Notícia num jornal online de cabo-verde:
Cenas chocantes para desalojar imigrantes


DEMOLIÇÃO DE AZINHAGA DOS BESOUROS (PORTUGAL) COM FORTE INTERVENÇÃO POLICIAL


Lisboa, 25 Janeiro – Terminaram as demolições de mais de 70 casas no bairro de Azinhaga dos Besouros, na cidade da Amadora, Portugal. Algumas das famílias desalojadas, todas de origem africana, vão ficar sem abrigo por não serem enquadradas no plano habitacional da Câmara da Amadora. Com forte aparato policial, a operação concluiu-se hoje, continuando a enfrentar forte resistência: associações de solidariedade juntaram-se aos moradores que se opunham às demolições – Associação Solidariedade Emigrante, Associação Direito à Habitação, foram duas das organizações que se deslocaram à Azinhaga dos Besouros para manifestar a sua oposição ao acto determinado pela Câmara da Amadora.
Ao contrário do que ontem aconteceu, não se registaram hoje cenas de violência.
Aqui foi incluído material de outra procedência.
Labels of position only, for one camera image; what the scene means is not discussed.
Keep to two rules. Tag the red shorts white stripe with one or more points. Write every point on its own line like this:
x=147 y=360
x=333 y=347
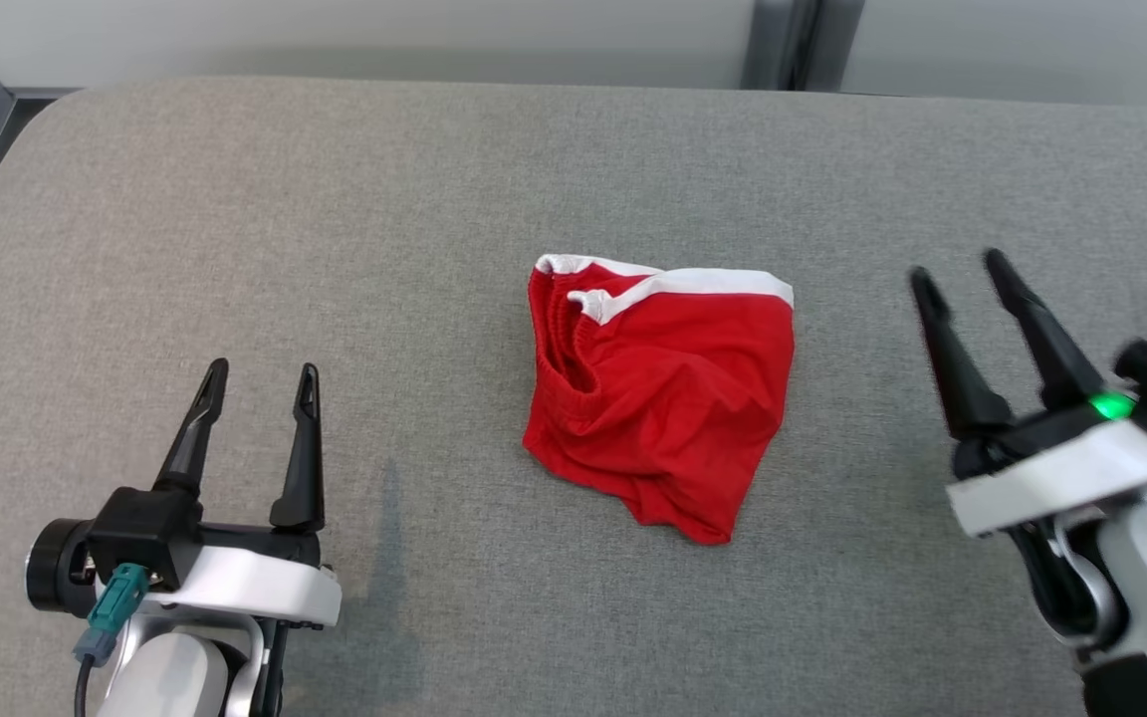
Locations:
x=673 y=398

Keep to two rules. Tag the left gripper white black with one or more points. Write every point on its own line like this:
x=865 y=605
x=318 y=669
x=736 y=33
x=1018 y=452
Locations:
x=255 y=588

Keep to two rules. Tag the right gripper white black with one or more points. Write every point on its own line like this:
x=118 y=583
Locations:
x=1051 y=483

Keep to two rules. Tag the grey metal partition post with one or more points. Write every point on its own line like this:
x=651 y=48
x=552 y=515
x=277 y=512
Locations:
x=783 y=40

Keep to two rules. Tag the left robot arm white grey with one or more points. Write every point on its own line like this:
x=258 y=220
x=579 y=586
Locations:
x=165 y=677
Na terça-feira, as brigadas de demolição defrontaram-se com barreiras de automóveis que impediam o acesso às retro-escavadoras e a polícia usou de bastões e de tiros com balas de borracha para vencer a resistência. Houve recurso à coacção física.
A Azinhaga dos Besouros é um bairro clandestino, sobretudo habitado por imigrantes africanos (alguns cabo-verdianos) e pela segunda geração. Era um verdadeiro gueto e, segundo a Câmara, palco de manifestações de marginalidade – tráfico de droga e violência. Sendo parcialmente verdade, a Azinhaga era também a face “menos visível” (para quem a não quer ver) da realidade social das comunidades imigrantes e descendentes.
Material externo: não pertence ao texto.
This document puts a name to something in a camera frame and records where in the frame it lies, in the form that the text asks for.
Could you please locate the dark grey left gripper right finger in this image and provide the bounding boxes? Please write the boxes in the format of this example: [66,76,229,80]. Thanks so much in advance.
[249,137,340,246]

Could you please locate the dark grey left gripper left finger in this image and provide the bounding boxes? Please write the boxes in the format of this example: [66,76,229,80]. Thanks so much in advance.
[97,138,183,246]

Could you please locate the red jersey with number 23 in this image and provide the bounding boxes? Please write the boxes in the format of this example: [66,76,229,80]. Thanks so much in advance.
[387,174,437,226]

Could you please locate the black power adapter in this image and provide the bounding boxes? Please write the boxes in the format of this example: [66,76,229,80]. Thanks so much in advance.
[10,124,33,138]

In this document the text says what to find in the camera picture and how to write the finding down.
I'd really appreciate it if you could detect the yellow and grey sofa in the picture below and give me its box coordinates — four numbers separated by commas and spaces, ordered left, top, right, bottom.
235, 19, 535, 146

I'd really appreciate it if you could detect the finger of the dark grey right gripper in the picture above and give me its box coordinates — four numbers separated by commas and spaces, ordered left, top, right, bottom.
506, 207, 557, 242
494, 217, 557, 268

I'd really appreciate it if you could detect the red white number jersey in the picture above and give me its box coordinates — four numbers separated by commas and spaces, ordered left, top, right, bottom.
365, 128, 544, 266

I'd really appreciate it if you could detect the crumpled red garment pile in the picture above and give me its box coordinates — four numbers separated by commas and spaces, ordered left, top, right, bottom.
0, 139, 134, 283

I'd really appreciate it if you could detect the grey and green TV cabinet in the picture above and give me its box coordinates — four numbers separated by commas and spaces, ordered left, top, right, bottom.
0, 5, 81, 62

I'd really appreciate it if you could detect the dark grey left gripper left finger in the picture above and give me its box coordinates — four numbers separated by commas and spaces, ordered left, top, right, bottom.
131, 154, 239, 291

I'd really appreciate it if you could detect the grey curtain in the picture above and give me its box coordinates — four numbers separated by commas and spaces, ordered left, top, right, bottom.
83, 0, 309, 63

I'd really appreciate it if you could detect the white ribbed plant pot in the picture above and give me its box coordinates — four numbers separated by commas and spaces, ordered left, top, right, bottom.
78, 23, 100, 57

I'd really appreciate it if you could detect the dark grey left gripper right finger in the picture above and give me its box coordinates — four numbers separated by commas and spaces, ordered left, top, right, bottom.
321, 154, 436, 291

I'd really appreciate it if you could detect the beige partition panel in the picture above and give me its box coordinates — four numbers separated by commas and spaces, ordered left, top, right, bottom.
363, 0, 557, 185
Sem uma política social eficaz, que tenha em conta a situação real das comunidades imigrantes, a demolição não é solução – apenas transfere para outros locais quem estava na Azinhaga dos Besouros... pela circunstância dessas pessoas necessitarem de habitar nalgum sítio: sem casa, sem dinheiro para alugar ou comprar, nada mais lhes resta do que construir clandestinamente novas barracas.